OK.  So now suppose that sometimes when I am waiting for my bus a friend meets me by chance at the bus stop, and that, whenever that happens, they afterwards ask me how long my total wait for the bus was on that occasion.  Let's make a few assumptions - buses come every 20 minutes, I arrive randomly at the bus stop so my average wait is uniformly distributed between 0 and 20, and I don't see buses coming or going: they materialise and dematerialise instantly giving me no clue as to how recently the last bus came.  My friend similarly arrives entirely randomly.  And of course we assume that the bus stop and my phone don't display live information about how far away the bus is, which takes all the fun out of waiting for a bus.** 

How long does my friend think my average wait is based on the data they gather?  I should be able to calculate this directly but out of laziness I simulated it in Excel.  Excel tells me (in one typical simulation of 1000 waits) that my average wait was 10.0904 minutes, while my friend's estimate was 13.3478 minutes.  Of course my friend's estimate is larger than my experience because they are more likely to meet me during a long wait than a short one.

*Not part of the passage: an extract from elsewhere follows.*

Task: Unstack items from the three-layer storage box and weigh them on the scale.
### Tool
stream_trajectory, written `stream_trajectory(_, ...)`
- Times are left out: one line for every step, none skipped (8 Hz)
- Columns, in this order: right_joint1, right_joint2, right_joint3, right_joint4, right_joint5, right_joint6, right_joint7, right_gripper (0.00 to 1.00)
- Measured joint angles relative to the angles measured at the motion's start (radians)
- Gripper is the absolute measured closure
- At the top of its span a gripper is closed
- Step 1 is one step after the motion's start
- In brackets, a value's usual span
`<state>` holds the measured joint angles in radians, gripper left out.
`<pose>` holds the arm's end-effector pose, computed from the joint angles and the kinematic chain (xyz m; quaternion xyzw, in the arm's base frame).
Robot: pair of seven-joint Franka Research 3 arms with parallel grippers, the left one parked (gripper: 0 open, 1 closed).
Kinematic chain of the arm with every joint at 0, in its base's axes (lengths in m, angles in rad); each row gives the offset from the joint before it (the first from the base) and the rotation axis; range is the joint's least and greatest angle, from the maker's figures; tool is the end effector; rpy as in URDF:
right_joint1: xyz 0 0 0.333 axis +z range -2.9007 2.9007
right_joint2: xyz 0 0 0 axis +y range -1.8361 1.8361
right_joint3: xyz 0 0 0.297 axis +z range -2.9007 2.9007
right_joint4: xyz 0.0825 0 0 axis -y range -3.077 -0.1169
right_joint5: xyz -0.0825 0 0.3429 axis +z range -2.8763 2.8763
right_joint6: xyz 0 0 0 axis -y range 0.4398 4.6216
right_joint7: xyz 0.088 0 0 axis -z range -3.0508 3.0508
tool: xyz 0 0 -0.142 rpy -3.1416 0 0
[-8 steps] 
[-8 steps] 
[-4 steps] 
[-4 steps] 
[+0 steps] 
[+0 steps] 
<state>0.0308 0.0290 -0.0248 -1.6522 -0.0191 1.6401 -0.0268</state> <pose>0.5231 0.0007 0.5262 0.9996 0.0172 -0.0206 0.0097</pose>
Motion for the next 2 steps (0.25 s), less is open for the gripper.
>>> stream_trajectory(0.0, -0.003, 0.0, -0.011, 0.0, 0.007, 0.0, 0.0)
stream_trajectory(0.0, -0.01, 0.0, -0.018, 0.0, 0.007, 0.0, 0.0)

So - here's the question.  I am waiting at the bus stop when I see my friend coming to join me.  Should I revise upwards my estimate of my likely wait, since on the occasions I meet my friend my wait is longer?  And how about if I see my friend on the other side of the street, but they don't see me?

I think I know the answer but I will leave you to think about it if you are so inclined.

* Chris Ferris, Bayesian Probability for Babies

** Not that there is any fun in waiting for a bus


Monday, 27 May 2024

A puzzle from my childhood

I've reconstructed a puzzle which I remember being amused by when I came across it in a school textbook.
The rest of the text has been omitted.